» REQUIRED WORK: Each line from the beginning of the data below through the line containing "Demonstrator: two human" should be repeated exactly, please.

» DATA BELOW:
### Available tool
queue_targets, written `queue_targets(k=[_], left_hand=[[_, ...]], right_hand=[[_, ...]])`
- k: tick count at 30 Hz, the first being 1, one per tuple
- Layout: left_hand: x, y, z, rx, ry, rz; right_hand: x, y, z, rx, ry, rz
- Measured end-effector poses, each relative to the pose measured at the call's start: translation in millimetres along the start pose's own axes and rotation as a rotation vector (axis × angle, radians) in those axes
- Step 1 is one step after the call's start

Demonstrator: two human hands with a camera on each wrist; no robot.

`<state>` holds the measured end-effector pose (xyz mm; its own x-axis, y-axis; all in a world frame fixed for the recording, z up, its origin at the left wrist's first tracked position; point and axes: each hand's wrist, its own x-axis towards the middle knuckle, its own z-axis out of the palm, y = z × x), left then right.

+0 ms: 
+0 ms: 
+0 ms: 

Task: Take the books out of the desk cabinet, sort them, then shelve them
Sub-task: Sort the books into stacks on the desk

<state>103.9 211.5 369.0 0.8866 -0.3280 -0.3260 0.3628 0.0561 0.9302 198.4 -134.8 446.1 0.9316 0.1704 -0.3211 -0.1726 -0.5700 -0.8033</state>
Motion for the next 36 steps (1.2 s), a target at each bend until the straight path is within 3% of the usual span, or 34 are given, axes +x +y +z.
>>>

» RESPONSE AREA:
### Available tool
queue_targets, written `queue_targets(k=[_], left_hand=[[_, ...]], right_hand=[[_, ...]])`
- k: tick count at 30 Hz, the first being 1, one per tuple
- Layout: left_hand: x, y, z, rx, ry, rz; right_hand: x, y, z, rx, ry, rz
- Measured end-effector poses, each relative to the pose measured at the call's start: translation in millimetres along the start pose's own axes and rotation as a rotation vector (axis × angle, radians) in those axes
- Step 1 is one step after the call's start

Demonstrator: two human hands with a camera on each wrist; no robot.

This response is now finished.